Auch im Design gibt sich der Hydrogen 7 zu erkennen - an kleinen Details wie den Sonnenschutzrollos für die hinteren Seitenscheiben, die wie die beleuchteten Einstiegsleisten den Aufdruck "BMW Hydrogen Power" tragen, und an auffälligeren Modifikationen wie etwa dem erhöhten "Powerdome" auf der Motorhaube, was laut BMW auch auf den höher bauenden Motor zurückzuführen ist. Dazu kommen 18-Zoll-Räder (optional 19 Zoll) mit Runflat-Reifen auch im Winter und einem neuen Drucküberwachungssystem.

Fahrwerk, Regelsysteme und Abstimmung wurden dem höheren Gewicht angepasst; ferner sorgen diverse Details für eine höhere Crashsicherheit. Speziell für den Hydrogen 7 wurde etwa eine neuartige CFK-Stahl-Mischbauweise entwickelt. Die Seitenrahmen rechts und links sind umlaufend mit CFK verstärkt, um die Fahrgastzelle zusätzlich zu versteifen.

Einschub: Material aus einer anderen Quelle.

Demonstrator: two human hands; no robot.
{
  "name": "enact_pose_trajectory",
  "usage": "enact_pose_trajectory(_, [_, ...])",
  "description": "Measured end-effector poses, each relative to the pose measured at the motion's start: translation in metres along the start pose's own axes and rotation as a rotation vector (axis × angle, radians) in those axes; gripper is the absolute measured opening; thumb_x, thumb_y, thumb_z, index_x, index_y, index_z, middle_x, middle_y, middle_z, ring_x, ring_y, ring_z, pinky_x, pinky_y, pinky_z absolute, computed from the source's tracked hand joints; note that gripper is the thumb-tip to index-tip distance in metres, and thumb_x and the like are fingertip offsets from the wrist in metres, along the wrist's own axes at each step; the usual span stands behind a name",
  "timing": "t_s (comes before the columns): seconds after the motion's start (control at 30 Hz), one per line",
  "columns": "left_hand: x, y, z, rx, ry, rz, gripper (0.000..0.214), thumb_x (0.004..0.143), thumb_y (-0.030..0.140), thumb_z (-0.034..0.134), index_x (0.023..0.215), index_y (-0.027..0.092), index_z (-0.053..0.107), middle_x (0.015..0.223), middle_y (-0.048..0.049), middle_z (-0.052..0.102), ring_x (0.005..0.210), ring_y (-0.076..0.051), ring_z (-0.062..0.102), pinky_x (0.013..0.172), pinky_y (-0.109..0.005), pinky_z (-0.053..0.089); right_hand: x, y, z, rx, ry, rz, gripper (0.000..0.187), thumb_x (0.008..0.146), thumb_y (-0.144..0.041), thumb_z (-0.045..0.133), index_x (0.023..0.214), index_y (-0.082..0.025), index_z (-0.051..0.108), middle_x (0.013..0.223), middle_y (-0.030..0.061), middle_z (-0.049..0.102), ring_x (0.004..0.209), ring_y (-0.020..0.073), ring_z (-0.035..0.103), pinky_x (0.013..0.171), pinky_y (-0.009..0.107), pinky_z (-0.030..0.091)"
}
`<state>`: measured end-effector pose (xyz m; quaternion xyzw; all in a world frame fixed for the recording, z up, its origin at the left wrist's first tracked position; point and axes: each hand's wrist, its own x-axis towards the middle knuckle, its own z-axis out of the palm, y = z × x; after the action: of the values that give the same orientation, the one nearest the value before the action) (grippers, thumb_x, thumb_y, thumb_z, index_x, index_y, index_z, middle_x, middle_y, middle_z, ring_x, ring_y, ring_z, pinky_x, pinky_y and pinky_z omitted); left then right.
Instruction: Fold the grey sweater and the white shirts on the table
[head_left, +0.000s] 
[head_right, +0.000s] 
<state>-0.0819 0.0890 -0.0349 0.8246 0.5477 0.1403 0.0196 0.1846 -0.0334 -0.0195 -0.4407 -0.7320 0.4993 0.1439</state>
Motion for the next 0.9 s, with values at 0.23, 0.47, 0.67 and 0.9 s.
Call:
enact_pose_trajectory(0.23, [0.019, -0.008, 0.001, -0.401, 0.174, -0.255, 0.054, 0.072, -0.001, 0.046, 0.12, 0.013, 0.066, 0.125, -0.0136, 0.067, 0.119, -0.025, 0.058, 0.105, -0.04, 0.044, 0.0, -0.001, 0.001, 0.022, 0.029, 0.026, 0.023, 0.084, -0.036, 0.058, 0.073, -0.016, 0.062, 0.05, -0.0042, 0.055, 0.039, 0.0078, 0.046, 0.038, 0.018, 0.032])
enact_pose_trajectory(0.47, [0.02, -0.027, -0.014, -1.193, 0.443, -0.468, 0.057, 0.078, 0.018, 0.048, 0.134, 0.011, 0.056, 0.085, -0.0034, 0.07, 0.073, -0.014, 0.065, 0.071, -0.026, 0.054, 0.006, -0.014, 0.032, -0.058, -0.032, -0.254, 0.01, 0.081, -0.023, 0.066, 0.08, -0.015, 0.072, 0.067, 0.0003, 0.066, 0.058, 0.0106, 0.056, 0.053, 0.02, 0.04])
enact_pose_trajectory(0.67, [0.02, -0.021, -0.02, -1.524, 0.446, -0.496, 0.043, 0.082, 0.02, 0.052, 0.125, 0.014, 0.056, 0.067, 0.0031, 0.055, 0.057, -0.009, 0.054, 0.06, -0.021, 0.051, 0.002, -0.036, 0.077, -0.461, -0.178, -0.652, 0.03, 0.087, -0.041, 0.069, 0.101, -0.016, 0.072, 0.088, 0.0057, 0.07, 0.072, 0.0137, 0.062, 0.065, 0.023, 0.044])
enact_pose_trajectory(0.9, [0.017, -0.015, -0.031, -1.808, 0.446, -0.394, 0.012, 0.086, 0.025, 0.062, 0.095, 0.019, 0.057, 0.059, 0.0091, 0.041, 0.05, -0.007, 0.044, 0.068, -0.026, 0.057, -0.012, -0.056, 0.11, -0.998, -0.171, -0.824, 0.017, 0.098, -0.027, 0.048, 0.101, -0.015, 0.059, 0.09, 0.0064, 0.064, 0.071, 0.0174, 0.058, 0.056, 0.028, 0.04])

Auf den Markt kommen soll der Hydrogen 7 im Winter 2006 - und BMW ist sich bewusst, dass es sich um eine Bewährungsprobe handelt, solche Autos - mutmaßlich nur per Leasing - in Kundenhand zu geben. 28 Jahre nach Beginn der Wasserstoff-Forschung im Hause BMW und immerhin noch sechs Jahre nach Präsentation der 750hL-Demonstrationsflotte auf der EXPO in Hannover beginnt damit möglicherweise eine neue Ära.

Neben der ständigen Weiterentwicklung der Wasserstoff-Technik besteht ein wesentlicher Unterschied zwischen der damaligen Flotte und dem jetzigen Modell darin, dass letzteres nicht wie ein Forschungsfahrzeug aufgebaut wurde, sondern den üblichen Entwicklungs- und Produktionsprozess bei BMW durchlaufen hat bzw. durchläuft.

Ob und in welcher Form Wasserstoff-Autos je in Großserie kommen werden, bleibt ungewiss - aber es ist eine Option, die unabhängig von fossilen Energieträgern machen kann, die möglicherweise in der Energieerzeugung nachhaltig gestaltet werden kann, und die auch abseits solcher Fragestellungen spannend klingt: Aus dem Auspuff kommt im wesentlichen Wasserdampf.

Die Technik der Brennstoffzelle, die man beim Mitbewerber Mercedes favorisiert, wird bei BMW ebenfalls weiter verfolgt; Ziel ist hier allerdings mehr eine zusätzliche Integration sowohl bei Benzin- als auch bei Wasserstoff-Autos, etwa zur Stromversorgung des Fahrzeugs.